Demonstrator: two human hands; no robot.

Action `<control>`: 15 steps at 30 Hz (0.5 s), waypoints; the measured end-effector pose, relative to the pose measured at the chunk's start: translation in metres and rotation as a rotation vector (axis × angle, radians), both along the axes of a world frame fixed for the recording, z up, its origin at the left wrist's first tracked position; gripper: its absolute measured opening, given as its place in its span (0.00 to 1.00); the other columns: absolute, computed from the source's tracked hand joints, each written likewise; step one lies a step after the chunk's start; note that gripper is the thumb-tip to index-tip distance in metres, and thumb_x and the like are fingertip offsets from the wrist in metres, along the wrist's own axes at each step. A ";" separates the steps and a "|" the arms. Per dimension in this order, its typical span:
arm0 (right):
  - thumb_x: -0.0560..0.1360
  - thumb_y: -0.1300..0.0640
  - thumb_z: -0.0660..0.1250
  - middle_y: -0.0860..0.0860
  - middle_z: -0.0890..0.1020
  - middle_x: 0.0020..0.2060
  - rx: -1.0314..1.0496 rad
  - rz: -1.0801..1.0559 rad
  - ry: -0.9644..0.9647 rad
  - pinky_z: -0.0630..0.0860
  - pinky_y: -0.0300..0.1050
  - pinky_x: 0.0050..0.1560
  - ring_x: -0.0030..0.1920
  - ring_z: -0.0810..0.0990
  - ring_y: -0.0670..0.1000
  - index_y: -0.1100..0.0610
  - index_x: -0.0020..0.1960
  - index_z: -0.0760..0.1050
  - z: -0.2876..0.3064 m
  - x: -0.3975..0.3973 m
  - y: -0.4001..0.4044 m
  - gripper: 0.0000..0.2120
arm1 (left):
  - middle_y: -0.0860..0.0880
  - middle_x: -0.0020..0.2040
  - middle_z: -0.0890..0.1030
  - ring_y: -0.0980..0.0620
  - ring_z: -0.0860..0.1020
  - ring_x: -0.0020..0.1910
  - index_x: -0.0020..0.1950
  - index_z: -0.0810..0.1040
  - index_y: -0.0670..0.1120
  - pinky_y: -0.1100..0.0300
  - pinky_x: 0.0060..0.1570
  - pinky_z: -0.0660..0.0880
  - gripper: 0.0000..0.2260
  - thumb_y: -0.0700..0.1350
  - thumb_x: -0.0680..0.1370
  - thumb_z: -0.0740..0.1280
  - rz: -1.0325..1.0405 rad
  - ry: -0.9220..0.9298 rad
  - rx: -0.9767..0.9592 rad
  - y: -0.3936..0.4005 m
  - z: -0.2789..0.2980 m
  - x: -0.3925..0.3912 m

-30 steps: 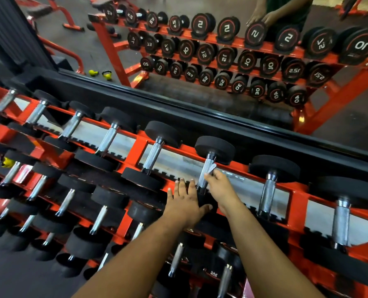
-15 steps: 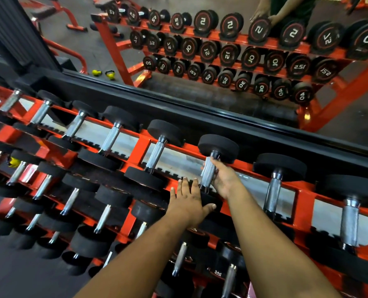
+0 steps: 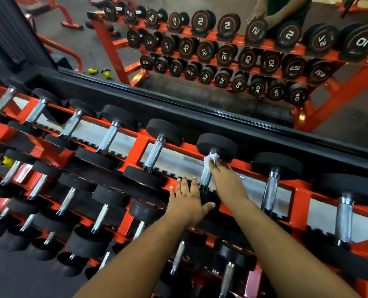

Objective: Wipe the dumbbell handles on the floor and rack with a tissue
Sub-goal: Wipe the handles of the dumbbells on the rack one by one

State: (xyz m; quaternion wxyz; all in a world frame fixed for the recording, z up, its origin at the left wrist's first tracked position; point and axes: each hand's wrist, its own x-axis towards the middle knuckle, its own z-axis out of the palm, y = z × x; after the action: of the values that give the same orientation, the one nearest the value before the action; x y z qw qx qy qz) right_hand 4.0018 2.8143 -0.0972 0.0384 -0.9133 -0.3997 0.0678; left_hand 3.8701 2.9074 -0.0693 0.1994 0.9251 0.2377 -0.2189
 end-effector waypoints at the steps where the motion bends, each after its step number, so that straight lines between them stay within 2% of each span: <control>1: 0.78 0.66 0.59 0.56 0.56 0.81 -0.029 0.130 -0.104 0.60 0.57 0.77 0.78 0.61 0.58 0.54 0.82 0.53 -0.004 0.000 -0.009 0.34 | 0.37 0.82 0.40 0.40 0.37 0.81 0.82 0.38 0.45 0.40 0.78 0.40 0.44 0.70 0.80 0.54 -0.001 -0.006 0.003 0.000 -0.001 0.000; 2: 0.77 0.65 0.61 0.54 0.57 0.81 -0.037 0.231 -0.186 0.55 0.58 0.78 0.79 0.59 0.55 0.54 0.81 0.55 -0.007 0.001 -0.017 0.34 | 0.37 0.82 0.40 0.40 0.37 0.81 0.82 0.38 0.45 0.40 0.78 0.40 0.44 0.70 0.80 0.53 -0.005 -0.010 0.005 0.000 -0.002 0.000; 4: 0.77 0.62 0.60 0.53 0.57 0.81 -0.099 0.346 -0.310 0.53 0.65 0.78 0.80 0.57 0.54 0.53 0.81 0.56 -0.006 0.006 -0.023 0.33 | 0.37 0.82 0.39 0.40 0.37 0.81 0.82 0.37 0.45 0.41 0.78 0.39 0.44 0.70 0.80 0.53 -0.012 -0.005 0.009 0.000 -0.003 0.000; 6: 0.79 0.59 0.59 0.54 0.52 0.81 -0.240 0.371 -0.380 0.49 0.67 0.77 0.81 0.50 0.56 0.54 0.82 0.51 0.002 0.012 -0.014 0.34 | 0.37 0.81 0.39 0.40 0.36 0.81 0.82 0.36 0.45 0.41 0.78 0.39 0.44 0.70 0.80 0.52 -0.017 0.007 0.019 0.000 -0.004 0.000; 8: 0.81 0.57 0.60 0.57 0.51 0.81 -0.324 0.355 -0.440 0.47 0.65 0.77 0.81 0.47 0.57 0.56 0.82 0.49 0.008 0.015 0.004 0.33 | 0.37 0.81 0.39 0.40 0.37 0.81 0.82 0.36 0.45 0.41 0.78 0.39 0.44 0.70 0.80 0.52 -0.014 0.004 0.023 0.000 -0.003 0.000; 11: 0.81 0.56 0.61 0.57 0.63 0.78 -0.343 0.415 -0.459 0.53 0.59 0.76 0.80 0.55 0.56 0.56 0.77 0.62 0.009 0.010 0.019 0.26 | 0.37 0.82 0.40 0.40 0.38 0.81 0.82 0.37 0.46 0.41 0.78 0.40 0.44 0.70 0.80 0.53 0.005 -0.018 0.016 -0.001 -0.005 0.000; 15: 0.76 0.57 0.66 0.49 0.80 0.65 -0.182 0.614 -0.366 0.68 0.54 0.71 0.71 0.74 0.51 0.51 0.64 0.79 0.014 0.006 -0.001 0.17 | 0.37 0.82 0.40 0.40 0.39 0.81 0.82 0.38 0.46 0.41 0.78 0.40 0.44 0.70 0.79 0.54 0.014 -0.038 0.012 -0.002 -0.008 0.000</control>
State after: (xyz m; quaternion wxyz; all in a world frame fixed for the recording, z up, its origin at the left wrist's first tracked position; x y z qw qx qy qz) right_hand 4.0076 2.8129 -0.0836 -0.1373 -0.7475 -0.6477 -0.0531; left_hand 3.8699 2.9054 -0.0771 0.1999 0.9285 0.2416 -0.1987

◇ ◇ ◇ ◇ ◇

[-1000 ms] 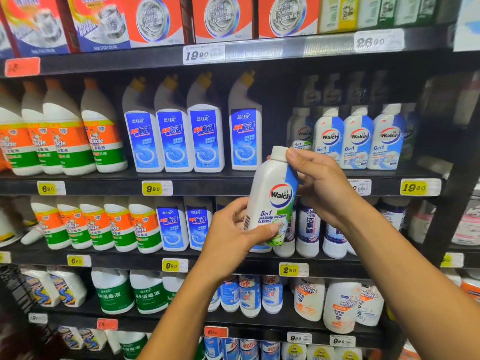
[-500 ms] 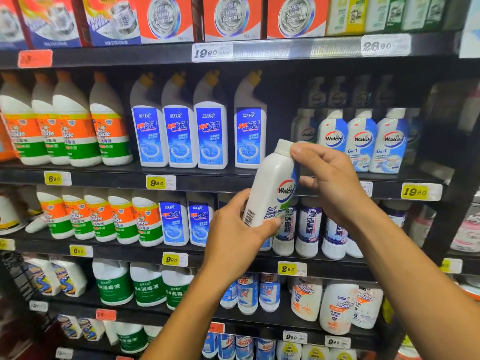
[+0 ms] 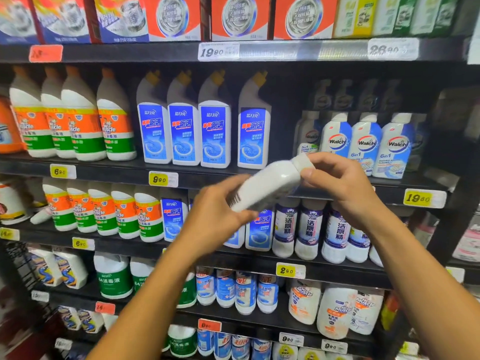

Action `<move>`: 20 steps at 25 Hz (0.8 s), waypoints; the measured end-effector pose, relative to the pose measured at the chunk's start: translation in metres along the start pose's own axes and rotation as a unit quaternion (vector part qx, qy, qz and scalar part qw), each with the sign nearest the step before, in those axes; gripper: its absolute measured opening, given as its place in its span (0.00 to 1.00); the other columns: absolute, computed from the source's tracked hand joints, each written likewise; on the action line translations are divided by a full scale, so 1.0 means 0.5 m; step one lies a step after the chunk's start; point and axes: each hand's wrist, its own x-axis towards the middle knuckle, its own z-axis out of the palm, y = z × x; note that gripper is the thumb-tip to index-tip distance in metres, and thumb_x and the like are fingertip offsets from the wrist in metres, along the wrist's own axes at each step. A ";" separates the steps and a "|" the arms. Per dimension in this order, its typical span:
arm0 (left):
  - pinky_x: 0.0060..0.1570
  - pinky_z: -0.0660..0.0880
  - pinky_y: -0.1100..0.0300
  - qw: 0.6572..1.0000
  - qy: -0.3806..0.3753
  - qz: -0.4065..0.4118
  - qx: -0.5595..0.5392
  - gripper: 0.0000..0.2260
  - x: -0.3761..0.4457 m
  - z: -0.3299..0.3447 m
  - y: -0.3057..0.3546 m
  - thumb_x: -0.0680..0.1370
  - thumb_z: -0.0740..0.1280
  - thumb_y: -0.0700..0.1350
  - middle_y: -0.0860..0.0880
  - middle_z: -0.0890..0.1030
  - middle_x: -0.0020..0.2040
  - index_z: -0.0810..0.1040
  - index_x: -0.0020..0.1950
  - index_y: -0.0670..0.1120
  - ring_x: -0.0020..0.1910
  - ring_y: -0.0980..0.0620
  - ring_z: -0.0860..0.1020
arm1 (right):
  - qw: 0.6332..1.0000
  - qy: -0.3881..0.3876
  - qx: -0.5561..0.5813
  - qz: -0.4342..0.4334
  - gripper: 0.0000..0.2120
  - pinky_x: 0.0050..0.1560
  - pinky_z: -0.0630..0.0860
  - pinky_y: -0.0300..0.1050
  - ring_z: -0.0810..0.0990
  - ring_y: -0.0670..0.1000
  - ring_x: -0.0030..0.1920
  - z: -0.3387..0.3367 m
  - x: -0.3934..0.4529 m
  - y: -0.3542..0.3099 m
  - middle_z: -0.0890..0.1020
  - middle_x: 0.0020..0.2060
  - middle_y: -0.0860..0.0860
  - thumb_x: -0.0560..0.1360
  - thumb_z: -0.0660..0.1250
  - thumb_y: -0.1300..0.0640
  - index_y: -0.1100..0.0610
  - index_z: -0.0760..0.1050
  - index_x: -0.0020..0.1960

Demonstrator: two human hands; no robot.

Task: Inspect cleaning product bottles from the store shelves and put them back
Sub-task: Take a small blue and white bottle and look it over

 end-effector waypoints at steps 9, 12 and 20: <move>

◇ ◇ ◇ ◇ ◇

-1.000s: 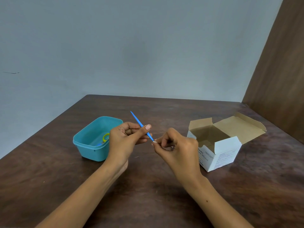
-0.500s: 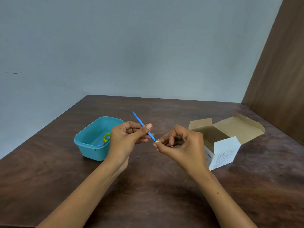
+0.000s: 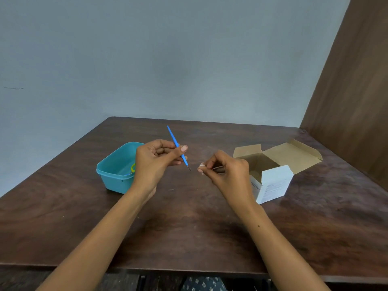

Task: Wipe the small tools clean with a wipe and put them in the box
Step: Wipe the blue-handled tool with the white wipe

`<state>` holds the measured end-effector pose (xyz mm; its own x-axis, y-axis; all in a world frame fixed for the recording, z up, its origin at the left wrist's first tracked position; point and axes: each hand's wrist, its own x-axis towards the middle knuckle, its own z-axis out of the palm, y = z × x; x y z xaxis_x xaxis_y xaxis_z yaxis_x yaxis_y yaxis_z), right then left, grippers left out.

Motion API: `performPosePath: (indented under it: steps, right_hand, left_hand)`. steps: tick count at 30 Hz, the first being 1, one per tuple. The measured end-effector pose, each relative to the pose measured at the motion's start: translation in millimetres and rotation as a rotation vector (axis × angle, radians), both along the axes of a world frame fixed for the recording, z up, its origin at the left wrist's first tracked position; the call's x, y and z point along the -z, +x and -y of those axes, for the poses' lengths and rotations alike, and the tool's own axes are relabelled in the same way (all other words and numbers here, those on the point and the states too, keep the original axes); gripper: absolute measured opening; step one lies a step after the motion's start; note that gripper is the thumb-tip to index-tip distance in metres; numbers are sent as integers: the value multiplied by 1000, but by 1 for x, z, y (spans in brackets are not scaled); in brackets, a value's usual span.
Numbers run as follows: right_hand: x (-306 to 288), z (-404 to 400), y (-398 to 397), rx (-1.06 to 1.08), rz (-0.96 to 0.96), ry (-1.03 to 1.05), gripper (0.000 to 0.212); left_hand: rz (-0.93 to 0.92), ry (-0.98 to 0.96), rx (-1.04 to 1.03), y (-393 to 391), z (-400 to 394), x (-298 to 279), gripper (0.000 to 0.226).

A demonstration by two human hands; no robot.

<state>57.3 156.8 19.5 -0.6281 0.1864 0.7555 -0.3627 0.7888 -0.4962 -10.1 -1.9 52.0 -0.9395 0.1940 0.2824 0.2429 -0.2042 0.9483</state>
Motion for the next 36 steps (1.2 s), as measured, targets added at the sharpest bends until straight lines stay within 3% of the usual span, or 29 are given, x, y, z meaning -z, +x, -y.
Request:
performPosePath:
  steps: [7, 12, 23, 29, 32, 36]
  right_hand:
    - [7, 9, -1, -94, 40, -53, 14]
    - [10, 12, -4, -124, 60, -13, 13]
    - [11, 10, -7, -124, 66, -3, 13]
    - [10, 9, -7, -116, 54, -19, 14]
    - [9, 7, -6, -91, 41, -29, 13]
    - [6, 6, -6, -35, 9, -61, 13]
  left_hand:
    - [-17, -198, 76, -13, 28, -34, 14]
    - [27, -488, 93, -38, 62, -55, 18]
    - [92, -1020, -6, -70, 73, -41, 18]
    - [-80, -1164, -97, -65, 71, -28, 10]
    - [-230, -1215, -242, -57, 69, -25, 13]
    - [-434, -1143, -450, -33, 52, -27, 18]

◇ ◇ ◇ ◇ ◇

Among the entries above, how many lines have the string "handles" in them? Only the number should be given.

2